[LLVMdev] alias set collapse and LICM

Daniel Berlin dberlin at dberlin.org
Fri Jun 12 14:44:56 PDT 2015


Maybe it's me :)
I read his suggestion as "create one set that tracks all memory
operations", and one set that tracks "mods" he cared about.
That way, he could remove the readonly call from the set of "things he
cared about".  Which is what i read your suggestion as.

(As an even more meta question, it's not clear to me with LICM is
using alias set tracker instead of memory dependence of some sort,
since it's really trying to discover where the memory dependences for
a given load/store are so it knows where it can place things. Instead,
it hands alias set tracker all the things in the loop and says "hey,
is this modded in the loop", which is, IMHO, the wrong way around :P)

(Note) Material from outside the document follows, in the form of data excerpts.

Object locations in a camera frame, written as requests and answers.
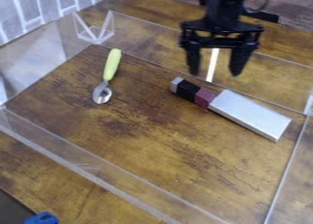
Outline spoon with yellow handle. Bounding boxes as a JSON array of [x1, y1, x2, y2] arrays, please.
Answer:
[[92, 48, 120, 105]]

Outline blue object at bottom edge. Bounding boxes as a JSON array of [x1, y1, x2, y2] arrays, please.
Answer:
[[23, 212, 59, 224]]

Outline clear acrylic triangle bracket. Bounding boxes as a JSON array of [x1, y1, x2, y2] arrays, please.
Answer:
[[72, 12, 115, 45]]

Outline black strip on table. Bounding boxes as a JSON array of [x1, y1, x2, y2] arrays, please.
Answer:
[[198, 0, 278, 24]]

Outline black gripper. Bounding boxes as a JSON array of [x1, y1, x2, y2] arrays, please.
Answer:
[[179, 0, 263, 77]]

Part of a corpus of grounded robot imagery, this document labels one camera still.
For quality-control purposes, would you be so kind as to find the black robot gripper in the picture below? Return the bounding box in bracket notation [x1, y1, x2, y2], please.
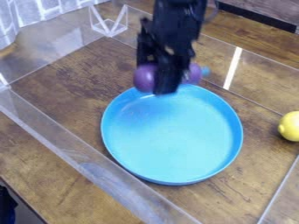
[136, 0, 208, 95]

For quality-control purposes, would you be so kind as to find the yellow lemon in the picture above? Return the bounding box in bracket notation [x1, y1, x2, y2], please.
[278, 111, 299, 142]

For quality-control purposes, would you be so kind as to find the blue round tray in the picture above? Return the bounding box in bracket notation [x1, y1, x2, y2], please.
[100, 85, 243, 186]

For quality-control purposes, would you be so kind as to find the purple toy eggplant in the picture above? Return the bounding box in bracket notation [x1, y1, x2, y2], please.
[134, 63, 211, 93]

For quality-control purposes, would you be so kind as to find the clear acrylic enclosure wall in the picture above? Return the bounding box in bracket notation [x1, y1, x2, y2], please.
[0, 3, 299, 224]

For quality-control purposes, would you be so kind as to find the white patterned curtain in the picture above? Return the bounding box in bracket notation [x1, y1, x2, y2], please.
[0, 0, 110, 50]

On Fri, Jun 12, 2015 at 2:10 PM, Andrew Trick <atrick at apple.com> wrote:
>
>> On Jun 12, 2015, at 2:06 PM, Daniel Berlin <dberlin at dberlin.org> wrote:
>>
>> On Fri, Jun 12, 2015 at 2:03 PM, Andrew Trick <atrick at apple.com> wrote:
>>>
>>> On Jun 12, 2015, at 1:51 PM, Daniel Berlin <dberlin at dberlin.org> wrote:
>>>
>>> So, you can't have disjoint sets, and have one of set that says "i
>>> access everything". Because it would contain everything :)
>>>
>>> Thus, I assume by your description you meant "we want to maintain
>>> multiple disjoint partitions of the same set of accesses" (which is
>>> not quite the same as just having one special partition).
>>>
>>> When one partition is a refinement of the other (as should be the case
>>> here), this is known as the nested set union problem, and in fact,
>>> some very recent research was done into it:
>>>
>>> http://www.cs.princeton.edu/~dhlarkin/papers/esa14-nested-set-union.pdf
>>>
>>>
>>> I’m suggesting that the tracker have a special set that is not included in
>>> the partition and assumed to alias with everything in the partition. So we
>>> would have a partition over the subset of memory accesses that are actually
>>> interesting. All the sets in that partition are disjoint. The set outside of
>>> the partition is not. Every time you query for aliasing, you need to check
>>> if one of the accesses is in the special set.
>>
>> Ah, so this seems identical to what Sanjoy suggested initially :)
>
> I think he suggested maintaining two partitions, one for Refs and one for Mods. ModRef accesses would be in both partitions. That might also be helpful, but might not be necessary if all the readonly calls are simply removed from the partition.